[THE PROBLEM] Nothing belongs in the answer except the lines of the material that include "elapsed".
━━ PROVIDED RECORDS ━━
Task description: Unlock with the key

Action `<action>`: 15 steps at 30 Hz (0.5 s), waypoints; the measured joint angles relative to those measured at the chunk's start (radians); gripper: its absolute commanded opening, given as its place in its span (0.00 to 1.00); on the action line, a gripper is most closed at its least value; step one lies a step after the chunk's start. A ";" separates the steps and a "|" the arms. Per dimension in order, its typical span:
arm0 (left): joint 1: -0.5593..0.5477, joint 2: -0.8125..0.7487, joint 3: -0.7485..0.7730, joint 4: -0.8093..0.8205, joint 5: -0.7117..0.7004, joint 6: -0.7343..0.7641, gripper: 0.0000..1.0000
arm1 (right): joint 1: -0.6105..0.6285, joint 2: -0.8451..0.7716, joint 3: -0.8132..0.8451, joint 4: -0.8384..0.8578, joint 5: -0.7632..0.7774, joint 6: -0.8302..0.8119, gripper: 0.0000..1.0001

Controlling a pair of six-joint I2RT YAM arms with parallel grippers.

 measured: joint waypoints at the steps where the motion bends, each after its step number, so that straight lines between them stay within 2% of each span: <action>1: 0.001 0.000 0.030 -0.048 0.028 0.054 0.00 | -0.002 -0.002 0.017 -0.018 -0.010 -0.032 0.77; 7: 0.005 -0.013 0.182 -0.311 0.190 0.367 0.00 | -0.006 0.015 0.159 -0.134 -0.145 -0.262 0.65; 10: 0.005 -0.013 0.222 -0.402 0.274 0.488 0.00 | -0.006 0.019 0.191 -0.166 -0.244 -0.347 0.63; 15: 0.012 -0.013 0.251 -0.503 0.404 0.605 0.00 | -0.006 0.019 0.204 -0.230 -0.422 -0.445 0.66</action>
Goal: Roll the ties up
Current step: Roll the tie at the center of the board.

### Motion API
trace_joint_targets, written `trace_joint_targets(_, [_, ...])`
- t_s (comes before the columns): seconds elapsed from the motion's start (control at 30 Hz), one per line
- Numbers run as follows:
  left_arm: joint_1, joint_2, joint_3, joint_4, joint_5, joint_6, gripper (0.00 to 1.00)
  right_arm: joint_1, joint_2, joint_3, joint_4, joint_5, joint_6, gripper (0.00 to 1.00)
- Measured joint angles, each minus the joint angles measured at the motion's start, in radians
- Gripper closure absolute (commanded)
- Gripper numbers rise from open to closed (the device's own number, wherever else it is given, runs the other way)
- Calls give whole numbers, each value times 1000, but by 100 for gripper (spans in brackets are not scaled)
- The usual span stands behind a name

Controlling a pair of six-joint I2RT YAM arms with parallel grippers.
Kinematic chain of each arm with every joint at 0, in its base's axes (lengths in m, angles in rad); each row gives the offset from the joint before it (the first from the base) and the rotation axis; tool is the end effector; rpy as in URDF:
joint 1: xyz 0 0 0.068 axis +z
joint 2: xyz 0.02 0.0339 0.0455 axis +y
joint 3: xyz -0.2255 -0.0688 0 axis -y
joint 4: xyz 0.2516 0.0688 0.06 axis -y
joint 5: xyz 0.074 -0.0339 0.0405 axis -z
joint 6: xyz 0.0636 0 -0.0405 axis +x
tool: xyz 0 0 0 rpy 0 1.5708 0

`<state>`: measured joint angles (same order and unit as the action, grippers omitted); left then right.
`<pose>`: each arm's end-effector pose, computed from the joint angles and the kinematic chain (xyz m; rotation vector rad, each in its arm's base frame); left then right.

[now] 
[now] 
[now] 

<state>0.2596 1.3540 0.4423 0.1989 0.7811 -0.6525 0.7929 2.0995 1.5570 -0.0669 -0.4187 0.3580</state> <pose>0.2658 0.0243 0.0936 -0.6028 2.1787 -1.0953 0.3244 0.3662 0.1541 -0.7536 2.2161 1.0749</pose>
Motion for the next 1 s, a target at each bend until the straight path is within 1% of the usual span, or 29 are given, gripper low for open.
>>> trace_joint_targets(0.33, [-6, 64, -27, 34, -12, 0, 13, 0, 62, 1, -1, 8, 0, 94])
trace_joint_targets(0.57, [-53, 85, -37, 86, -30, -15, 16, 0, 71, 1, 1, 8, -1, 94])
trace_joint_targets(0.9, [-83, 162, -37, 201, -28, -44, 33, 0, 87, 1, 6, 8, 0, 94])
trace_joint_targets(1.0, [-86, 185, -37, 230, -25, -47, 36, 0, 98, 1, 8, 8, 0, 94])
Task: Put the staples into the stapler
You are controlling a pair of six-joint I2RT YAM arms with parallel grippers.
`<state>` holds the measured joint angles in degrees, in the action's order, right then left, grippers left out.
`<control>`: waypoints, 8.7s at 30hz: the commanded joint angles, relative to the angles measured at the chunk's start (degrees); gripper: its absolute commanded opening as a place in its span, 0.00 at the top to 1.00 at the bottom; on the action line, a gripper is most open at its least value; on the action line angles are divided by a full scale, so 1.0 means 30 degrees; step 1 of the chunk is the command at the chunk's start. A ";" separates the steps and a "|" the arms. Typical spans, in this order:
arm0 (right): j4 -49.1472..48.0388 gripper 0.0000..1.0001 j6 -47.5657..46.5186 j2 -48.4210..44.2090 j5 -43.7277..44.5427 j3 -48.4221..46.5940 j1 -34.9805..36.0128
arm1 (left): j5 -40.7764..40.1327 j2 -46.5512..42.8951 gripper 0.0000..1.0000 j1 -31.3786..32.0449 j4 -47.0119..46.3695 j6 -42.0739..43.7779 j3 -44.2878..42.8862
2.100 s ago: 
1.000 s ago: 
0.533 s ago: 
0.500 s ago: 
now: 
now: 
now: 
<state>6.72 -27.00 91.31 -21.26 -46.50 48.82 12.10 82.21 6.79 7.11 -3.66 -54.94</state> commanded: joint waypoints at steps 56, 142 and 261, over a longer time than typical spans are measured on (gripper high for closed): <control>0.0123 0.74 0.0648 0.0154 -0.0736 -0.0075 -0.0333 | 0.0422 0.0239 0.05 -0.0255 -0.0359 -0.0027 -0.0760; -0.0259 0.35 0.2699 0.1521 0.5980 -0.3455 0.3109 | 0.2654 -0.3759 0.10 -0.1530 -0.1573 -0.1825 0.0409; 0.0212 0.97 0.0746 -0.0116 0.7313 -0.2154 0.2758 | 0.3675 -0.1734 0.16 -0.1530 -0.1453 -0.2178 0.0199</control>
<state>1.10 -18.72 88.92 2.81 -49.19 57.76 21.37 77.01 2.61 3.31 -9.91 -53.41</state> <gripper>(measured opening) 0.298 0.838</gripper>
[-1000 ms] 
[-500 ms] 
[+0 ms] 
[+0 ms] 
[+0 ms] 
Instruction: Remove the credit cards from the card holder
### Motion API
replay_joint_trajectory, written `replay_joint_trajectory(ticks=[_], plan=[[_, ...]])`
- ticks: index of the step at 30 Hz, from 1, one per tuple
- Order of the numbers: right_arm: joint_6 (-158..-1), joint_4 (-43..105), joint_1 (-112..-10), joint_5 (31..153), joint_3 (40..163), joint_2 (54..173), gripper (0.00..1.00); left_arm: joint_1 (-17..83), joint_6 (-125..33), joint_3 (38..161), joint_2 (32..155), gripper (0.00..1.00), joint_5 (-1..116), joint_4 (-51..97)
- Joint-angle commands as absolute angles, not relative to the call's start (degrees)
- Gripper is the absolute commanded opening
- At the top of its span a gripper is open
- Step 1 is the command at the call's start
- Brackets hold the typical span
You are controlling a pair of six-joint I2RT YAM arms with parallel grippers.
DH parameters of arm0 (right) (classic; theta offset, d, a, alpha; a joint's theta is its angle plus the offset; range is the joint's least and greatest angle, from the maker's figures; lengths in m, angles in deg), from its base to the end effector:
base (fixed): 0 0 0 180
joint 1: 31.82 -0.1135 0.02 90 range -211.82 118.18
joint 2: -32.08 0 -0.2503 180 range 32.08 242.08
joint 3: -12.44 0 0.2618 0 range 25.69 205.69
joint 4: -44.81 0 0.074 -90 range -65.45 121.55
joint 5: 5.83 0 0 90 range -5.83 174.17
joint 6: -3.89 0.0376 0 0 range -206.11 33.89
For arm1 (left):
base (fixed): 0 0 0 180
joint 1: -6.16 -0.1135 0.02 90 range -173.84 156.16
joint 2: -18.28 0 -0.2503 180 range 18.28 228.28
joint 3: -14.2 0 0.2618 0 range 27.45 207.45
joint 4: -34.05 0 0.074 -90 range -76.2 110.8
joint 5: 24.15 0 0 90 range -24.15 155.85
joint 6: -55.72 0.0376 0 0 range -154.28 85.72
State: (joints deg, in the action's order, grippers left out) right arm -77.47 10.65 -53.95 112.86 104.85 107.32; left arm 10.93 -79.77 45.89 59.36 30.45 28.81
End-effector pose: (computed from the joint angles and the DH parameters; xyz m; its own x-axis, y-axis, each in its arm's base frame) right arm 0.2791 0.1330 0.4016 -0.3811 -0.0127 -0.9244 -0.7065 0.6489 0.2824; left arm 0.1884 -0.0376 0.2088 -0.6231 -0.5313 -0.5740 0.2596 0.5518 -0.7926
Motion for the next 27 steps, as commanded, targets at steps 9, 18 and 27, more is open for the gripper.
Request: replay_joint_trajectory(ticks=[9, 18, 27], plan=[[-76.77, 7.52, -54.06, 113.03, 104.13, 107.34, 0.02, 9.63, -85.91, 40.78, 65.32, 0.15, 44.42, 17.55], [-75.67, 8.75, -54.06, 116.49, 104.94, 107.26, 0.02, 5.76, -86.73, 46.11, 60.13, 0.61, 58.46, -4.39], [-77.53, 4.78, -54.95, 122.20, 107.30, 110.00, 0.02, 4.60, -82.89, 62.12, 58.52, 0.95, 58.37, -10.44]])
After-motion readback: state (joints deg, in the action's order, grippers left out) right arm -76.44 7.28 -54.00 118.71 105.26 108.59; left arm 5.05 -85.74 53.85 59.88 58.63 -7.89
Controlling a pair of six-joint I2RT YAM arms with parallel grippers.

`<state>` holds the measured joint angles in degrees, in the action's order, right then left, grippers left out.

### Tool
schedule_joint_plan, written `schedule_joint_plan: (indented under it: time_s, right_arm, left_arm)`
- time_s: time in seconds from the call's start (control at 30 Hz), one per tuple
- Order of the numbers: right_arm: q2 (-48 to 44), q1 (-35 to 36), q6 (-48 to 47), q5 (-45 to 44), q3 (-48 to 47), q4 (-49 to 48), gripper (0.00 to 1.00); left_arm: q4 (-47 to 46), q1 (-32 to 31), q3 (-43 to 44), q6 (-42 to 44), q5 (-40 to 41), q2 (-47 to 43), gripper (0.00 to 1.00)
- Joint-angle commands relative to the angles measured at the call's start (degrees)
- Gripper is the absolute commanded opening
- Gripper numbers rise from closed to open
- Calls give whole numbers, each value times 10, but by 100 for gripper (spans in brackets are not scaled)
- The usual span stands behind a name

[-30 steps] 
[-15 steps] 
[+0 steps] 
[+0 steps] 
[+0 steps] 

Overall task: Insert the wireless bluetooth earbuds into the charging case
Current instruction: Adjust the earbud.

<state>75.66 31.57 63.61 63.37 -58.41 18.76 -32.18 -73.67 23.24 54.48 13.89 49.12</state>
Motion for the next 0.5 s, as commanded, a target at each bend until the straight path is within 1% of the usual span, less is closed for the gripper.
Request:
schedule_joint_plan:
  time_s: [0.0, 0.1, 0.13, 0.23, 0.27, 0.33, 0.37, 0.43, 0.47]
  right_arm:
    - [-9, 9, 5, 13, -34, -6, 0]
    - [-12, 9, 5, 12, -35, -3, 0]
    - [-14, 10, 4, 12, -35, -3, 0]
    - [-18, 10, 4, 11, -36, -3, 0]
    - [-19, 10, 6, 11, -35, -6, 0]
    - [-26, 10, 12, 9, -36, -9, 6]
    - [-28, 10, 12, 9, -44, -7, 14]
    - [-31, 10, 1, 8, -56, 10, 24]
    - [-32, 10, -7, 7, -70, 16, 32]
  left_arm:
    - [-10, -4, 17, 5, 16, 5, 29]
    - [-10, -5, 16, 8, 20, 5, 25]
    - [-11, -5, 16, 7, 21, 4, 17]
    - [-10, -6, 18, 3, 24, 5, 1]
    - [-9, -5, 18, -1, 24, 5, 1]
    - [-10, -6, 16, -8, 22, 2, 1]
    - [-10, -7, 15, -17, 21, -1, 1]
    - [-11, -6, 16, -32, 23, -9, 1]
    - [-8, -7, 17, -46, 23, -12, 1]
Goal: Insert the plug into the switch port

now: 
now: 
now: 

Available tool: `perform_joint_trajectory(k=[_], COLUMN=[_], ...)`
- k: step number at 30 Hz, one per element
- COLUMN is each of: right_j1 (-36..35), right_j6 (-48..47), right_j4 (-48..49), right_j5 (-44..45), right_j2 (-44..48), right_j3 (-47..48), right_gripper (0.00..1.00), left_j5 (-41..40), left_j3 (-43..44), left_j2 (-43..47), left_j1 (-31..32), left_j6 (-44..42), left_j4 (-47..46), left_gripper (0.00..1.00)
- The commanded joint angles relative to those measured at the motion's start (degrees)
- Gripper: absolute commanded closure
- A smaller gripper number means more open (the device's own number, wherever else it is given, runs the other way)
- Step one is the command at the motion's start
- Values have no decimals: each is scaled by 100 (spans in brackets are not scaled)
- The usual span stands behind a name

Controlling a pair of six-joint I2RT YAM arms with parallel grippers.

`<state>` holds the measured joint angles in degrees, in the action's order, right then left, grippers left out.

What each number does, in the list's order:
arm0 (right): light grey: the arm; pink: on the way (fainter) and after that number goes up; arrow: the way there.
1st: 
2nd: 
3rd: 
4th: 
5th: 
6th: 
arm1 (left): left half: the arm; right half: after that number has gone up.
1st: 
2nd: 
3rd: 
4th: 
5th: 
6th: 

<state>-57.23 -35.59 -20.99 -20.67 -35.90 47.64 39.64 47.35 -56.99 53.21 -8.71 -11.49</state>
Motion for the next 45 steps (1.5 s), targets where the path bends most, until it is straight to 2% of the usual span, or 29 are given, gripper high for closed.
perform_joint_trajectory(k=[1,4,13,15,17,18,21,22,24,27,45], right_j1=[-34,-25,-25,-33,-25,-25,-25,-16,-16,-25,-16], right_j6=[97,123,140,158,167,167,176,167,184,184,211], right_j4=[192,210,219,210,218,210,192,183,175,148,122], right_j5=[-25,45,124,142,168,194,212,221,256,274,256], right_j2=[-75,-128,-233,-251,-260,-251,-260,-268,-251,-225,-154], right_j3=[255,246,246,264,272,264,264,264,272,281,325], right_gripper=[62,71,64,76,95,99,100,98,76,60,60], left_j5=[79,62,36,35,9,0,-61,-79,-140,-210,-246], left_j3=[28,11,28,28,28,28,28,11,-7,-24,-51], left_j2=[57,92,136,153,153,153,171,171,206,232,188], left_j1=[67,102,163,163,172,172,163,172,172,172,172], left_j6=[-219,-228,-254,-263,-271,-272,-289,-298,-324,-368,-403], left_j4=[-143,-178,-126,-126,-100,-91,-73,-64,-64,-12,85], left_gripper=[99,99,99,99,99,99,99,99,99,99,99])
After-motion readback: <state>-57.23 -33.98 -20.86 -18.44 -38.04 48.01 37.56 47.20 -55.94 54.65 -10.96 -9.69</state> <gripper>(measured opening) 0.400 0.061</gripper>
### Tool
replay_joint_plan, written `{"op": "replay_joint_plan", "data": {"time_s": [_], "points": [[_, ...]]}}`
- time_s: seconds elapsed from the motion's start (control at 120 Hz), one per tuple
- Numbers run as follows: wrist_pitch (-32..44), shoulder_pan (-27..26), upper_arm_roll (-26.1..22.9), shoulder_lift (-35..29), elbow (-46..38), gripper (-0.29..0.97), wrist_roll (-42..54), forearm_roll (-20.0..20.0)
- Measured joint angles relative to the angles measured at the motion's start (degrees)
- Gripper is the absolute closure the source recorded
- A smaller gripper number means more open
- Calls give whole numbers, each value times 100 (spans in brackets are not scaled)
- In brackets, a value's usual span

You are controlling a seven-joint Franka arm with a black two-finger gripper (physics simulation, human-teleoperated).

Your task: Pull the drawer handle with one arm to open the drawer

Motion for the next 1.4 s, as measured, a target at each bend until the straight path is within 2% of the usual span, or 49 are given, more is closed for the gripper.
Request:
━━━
[ANSWER TO THE EXERCISE]
- t_s (comes before the columns): seconds elapsed from the motion's start (control at 30 Hz), one per line
- time_s: seconds elapsed from the motion's start (control at 120 Hz), one per tuple

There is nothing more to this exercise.